While for a single-compartment neuron everything seems to work (if the factor 1000 mentioned above is considered), I'm still encountering issues with multi-compartment neurons. According to this, I've updated the requirements in the summary post above, and I've opened a new issue because some of the requirements are not fulfilled.

I'd suggest that we keep the issue here open until the description of the diffusion processes has been integrated into the documentation (I'm working on that).

[jlubo]

I'll add here a note on the unit of the diffusivity constant, which poses an issue that also remains to be resolved.

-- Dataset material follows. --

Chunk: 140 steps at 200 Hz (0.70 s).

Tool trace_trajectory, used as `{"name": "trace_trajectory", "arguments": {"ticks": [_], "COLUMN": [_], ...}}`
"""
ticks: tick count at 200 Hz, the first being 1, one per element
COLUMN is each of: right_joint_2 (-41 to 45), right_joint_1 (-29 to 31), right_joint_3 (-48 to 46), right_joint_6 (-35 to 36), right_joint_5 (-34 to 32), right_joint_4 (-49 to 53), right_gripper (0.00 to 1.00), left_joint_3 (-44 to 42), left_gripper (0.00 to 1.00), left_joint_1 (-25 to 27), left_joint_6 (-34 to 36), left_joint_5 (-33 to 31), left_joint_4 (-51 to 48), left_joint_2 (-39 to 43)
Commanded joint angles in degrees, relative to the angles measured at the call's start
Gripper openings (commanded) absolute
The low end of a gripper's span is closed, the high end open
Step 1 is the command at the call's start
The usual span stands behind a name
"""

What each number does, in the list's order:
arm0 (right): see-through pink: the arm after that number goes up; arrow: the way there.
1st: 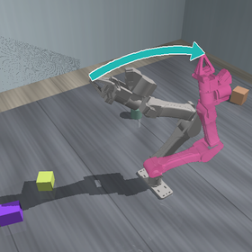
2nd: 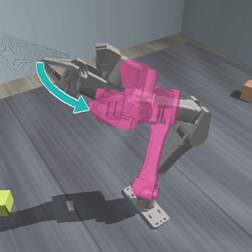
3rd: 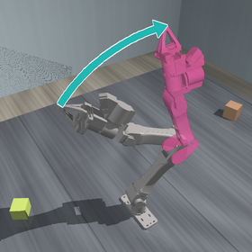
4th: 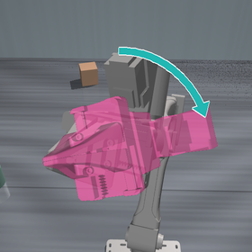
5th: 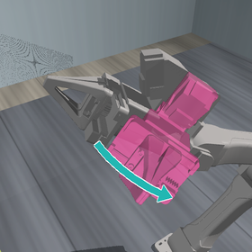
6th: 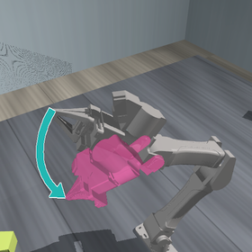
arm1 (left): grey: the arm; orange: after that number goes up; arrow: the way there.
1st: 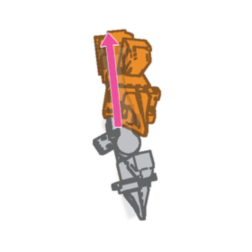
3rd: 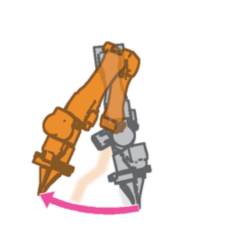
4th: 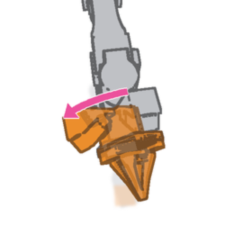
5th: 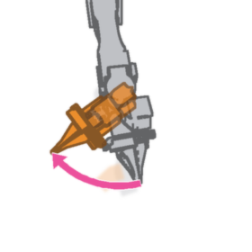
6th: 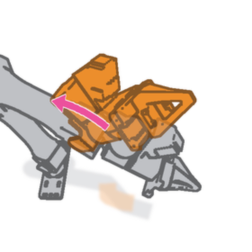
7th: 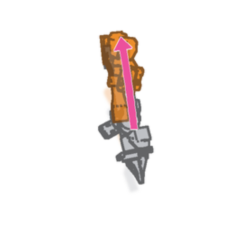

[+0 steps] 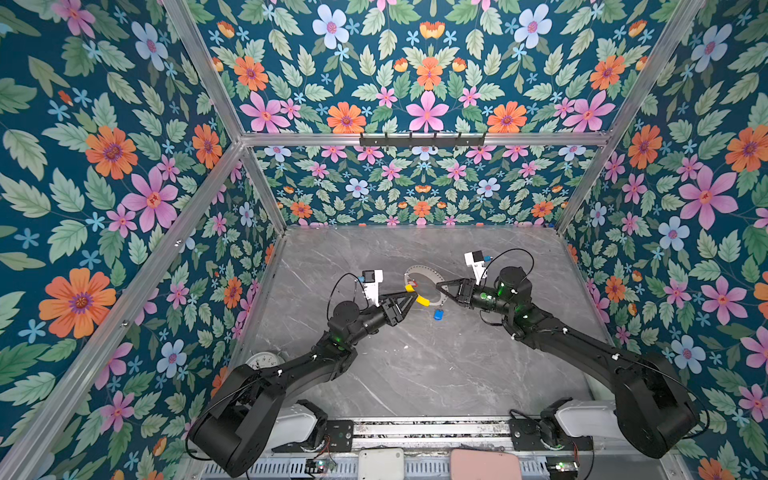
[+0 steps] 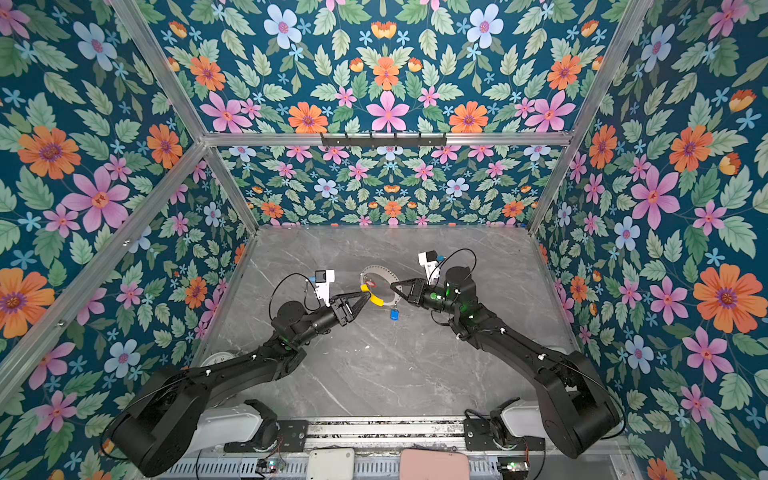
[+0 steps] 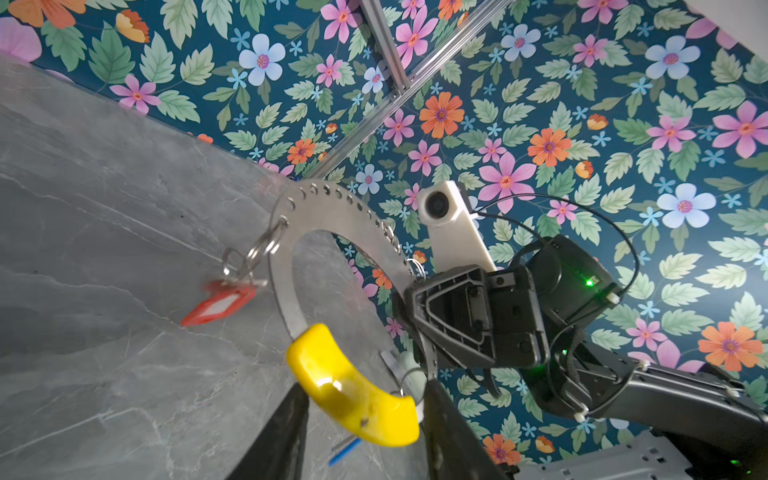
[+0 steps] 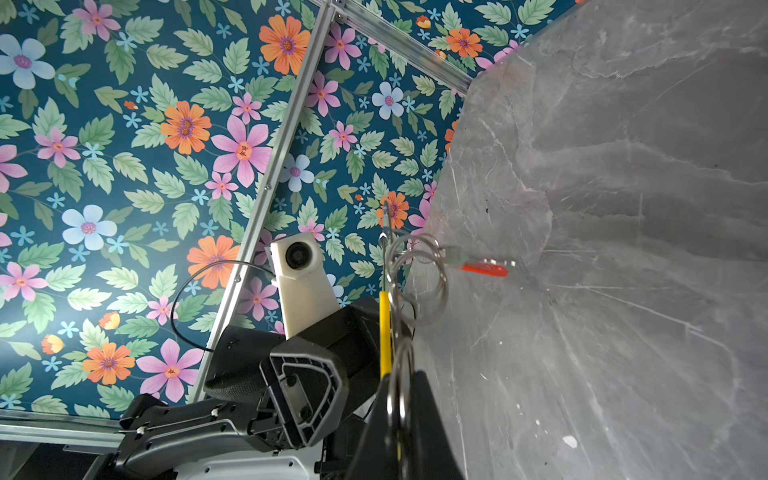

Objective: Remove the keys from the keyring

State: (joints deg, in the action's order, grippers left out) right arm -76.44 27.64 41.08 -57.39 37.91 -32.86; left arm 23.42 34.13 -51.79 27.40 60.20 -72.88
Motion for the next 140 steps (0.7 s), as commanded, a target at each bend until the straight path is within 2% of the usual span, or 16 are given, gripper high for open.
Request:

Based on the comparison of diffusion dynamics in Arbor and in Shirin's custom simulator (see this repo) and also indicated by Thorsten's previous statement here, Arbor does not seem to consider diffusivity in units of m^2/s yet (although the documentation already says so).

From Shirin's rather complex model, we reasoned that Arbor internally scales the diffusivity constant by a factor 1e-7. To investigate this, I have now employed a simple example of diffusion along one branch and compared Arbor's solution to an independent implementation that solves the diffusion equation via the Crank-Nicolson method (see here). This comparison confirms that Arbor internally scales the diffusivity constant by a factor 1e-7. Thus, either the code causing this factor should be adapted or the unit of the diffusivity constant should be corrected.